Feingold: “Destined to be a Badger”
Russ Feingold BA1975’s father, Leon BA1935, LLB1937, shaken by anti-Vietnam War violence in Madison – especially the Sterling Hall bombing that claimed a researcher’s life — urged his son to apply to Harvard instead of UW–Madison.
“I said, ‘No way,’” Feingold recalled. “I loved the campus, and to me, the biggest loss in the world would have been if I did not go … I was always destined to be a Badger.”
That decision for the Janesville student led to a sterling academic career that included selection to Phi Beta Kappa and a prestigious Rhodes Scholarship. After studying at Oxford, he enrolled in Harvard Law School, where he graduated in 1979.
And it helped launch an influential Democratic political career. After 10 years in the state senate, Feingold defeated incumbent Republican U.S. Senator Robert Kasten in 1992 using quirky TV ads and playing on his underdog status.
In the Senate, Feingold honed a reputation as a thoughtful, progressive Democrat and won fame by working with Senator John McCain (R-Ariz.) to pass campaign finance restrictions in the early 2000s. The hard-won reforms were eventually gutted by court decisions.

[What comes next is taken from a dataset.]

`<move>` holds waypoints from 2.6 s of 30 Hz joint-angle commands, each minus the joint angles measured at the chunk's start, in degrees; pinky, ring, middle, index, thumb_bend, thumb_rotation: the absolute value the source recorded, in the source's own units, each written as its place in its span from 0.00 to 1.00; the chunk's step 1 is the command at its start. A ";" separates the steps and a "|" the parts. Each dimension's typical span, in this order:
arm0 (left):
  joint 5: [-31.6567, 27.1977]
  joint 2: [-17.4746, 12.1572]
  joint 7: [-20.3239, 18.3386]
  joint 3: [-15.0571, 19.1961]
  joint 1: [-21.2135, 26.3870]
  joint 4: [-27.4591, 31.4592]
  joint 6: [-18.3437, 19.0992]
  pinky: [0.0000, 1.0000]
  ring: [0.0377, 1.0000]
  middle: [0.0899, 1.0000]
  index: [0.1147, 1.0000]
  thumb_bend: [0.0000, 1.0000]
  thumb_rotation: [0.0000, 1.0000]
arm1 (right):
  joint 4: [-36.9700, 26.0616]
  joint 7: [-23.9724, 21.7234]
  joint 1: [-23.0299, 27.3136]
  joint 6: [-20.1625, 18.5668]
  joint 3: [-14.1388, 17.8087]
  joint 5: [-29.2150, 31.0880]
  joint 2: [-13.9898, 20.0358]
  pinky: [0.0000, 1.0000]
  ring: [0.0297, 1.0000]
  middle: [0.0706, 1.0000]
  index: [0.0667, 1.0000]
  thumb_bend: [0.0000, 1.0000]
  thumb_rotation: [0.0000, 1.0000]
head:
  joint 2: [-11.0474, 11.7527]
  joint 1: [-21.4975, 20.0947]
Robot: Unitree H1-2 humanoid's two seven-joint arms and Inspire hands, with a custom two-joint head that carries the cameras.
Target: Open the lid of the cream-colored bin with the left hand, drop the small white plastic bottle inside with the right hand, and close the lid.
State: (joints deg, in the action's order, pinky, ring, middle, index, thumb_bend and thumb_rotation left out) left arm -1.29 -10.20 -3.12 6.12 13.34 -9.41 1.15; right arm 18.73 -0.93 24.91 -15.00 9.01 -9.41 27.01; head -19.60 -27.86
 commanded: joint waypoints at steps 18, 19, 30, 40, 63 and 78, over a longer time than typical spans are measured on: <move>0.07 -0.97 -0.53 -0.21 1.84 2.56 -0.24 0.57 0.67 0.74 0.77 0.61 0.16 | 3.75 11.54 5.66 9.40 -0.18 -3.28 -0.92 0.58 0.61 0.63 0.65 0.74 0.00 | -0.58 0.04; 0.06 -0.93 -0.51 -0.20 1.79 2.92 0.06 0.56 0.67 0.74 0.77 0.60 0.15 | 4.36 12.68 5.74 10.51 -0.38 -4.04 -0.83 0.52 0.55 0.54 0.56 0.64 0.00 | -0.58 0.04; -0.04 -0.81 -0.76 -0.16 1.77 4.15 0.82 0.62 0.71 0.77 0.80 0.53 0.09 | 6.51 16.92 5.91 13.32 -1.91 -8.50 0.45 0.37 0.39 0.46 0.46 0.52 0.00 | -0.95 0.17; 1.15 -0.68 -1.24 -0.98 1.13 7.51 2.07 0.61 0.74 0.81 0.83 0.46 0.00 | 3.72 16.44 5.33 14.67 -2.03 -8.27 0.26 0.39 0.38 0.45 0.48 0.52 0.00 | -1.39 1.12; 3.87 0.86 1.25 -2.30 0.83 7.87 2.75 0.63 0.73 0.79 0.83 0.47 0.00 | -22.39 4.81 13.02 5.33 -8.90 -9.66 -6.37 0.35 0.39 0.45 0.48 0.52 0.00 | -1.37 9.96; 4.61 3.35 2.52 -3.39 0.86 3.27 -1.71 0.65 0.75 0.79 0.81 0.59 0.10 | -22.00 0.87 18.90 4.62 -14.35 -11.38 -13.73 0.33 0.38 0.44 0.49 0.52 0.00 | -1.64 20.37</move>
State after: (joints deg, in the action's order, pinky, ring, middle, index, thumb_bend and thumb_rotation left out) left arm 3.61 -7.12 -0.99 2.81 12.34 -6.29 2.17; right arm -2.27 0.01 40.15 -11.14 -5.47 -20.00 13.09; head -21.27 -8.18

Feingold was also the only senator to oppose the USA PATRIOT Act, passed by Congress in the weeks after the 9/11 attacks, saying the legislation wrongly curbed Americans’ civil liberties.
Feingold said safeguarding Americans from terrorism was Congress’s responsibility, “but the Congress will fulfill its duty only when it protects both the American people and the freedoms at the foundation of American society.”
In 2008, Feingold considered entering the presidential race, but ruled it out.
He spent 18 years in the Senate, before being swept out by the GOP’s Ron Johnson in an anti-Obama fever in 2010. Feingold went on to teach at Marquette and Stanford Universities, and was appointed by Secretary of State John Kerry as special envoy to the Great Lakes region of Africa. In 2016, Feingold attempted to stage a comeback, but fell short in a spirited rematch with Johnson.
“Let’s fight together for change,” Feingold said in announcing his campaign. “This means bringing back to the U.S. Senate strong independence, bipartisanship, and honesty.”